▶ Exercise goal
Starting at the line below that contains "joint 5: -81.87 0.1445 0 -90", print each line through the end of the records exactly as it appears.

|---|

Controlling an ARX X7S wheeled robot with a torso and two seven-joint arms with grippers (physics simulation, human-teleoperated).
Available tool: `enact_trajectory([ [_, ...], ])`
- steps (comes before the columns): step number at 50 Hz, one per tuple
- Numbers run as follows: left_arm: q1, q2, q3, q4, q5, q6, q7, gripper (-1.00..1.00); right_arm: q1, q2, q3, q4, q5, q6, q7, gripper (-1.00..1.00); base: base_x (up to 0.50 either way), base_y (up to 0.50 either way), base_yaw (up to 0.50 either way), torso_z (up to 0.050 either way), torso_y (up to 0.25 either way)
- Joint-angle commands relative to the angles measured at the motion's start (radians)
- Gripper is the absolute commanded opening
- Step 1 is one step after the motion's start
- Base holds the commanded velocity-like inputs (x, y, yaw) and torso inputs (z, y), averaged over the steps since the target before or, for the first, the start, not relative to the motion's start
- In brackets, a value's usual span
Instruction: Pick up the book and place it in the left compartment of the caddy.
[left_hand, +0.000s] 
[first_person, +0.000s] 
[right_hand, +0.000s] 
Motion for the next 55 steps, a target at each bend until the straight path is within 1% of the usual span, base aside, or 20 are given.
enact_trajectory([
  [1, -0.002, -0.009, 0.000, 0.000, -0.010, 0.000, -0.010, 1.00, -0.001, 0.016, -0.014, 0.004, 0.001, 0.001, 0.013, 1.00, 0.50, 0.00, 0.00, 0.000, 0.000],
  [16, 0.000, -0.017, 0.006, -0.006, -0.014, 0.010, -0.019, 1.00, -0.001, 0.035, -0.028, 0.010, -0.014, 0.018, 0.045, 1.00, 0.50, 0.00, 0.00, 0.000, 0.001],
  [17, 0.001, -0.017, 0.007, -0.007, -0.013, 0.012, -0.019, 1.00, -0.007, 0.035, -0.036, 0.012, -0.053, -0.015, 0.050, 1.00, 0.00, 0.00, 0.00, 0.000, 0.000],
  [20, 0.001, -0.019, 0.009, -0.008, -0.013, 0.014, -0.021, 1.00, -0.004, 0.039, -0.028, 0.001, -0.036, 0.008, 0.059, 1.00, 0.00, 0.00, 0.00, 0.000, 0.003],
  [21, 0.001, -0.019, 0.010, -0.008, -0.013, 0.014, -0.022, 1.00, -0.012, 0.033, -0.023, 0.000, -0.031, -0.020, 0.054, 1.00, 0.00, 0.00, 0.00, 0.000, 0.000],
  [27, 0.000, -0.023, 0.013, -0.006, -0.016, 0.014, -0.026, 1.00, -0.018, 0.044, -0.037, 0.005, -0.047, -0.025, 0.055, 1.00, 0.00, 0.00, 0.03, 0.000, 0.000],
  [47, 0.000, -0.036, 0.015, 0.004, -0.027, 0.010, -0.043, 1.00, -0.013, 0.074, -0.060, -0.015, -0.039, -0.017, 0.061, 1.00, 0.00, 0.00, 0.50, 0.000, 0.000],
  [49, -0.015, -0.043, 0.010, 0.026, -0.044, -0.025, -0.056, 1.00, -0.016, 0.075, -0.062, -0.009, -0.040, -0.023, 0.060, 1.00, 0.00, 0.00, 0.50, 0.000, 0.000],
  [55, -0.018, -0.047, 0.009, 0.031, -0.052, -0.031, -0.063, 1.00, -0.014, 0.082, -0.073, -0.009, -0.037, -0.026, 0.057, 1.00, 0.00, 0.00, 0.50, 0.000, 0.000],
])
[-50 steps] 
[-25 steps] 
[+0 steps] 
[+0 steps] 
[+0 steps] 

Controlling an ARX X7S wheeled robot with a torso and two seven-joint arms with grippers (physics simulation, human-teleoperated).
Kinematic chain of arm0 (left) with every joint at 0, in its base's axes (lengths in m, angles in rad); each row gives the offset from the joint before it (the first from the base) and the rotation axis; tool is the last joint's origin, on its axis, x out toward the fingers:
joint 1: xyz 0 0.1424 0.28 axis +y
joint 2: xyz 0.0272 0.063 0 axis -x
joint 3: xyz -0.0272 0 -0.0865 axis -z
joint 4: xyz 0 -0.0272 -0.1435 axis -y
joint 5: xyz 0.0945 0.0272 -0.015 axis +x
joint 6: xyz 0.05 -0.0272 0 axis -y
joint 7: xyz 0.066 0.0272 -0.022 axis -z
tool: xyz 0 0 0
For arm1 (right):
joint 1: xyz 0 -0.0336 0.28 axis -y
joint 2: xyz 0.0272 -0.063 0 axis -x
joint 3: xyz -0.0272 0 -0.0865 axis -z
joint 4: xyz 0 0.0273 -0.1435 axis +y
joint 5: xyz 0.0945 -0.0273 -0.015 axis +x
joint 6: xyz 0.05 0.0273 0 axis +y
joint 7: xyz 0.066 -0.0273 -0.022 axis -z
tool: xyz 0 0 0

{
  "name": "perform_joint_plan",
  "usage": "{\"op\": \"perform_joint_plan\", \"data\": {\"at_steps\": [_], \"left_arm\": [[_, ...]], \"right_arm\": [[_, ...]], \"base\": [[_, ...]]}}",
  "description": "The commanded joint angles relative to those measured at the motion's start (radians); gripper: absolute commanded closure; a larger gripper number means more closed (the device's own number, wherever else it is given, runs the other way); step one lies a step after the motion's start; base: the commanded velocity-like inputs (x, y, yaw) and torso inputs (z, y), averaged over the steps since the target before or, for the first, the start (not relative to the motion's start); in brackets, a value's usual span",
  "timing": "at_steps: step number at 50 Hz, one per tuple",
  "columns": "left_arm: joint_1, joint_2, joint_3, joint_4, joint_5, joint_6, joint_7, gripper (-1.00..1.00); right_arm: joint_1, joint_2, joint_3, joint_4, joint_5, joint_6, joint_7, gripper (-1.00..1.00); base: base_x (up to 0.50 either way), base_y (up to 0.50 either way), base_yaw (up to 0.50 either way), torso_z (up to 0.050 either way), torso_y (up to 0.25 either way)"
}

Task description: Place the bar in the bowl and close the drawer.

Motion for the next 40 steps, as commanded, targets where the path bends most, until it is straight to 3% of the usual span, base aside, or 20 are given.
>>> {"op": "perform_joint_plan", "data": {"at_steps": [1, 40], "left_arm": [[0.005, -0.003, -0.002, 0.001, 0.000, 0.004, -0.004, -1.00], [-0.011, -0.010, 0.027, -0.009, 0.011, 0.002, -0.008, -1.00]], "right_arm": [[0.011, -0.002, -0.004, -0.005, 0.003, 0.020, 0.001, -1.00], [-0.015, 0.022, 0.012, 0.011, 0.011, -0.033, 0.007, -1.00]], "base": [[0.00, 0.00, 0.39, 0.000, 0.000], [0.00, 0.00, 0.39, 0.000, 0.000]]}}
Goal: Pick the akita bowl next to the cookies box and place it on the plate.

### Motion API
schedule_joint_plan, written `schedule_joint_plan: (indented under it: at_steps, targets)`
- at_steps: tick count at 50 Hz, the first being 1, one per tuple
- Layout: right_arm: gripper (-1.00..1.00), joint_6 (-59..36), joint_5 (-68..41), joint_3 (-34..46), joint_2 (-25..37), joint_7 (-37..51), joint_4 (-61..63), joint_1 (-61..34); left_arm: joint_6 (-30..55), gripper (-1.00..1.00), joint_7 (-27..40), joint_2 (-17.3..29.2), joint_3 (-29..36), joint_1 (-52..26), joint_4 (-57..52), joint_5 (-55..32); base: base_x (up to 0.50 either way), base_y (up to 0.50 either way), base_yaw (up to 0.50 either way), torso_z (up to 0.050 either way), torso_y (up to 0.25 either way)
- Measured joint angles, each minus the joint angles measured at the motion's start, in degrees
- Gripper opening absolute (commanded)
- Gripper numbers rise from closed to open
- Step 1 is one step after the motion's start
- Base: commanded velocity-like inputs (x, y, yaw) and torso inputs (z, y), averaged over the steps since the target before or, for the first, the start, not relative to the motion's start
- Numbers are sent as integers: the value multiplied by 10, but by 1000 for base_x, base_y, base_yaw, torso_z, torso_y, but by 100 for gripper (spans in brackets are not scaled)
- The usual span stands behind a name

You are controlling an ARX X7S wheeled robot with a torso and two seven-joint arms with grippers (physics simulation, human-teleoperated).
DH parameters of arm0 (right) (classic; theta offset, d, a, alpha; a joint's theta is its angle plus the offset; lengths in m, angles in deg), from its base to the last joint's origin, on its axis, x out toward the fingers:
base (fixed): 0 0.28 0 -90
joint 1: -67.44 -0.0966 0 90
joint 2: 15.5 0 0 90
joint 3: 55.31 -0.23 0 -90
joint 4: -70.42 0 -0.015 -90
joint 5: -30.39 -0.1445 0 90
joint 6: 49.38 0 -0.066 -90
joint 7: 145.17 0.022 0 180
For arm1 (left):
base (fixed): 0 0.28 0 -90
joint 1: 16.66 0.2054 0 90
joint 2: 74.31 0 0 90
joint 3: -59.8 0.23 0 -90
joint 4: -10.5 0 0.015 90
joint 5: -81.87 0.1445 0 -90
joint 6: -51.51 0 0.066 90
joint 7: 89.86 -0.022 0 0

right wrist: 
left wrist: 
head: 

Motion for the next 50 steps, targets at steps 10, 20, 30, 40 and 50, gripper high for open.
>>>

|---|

▶ Result of the task
joint 5: -81.87 0.1445 0 -90
joint 6: -51.51 0 0.066 90
joint 7: 89.86 -0.022 0 0

right wrist: 
left wrist: 
head: 

Motion for the next 50 steps, targets at steps 10, 20, 30, 40 and 50, gripper high for open.
>>>

This concludes the answer to the exercise.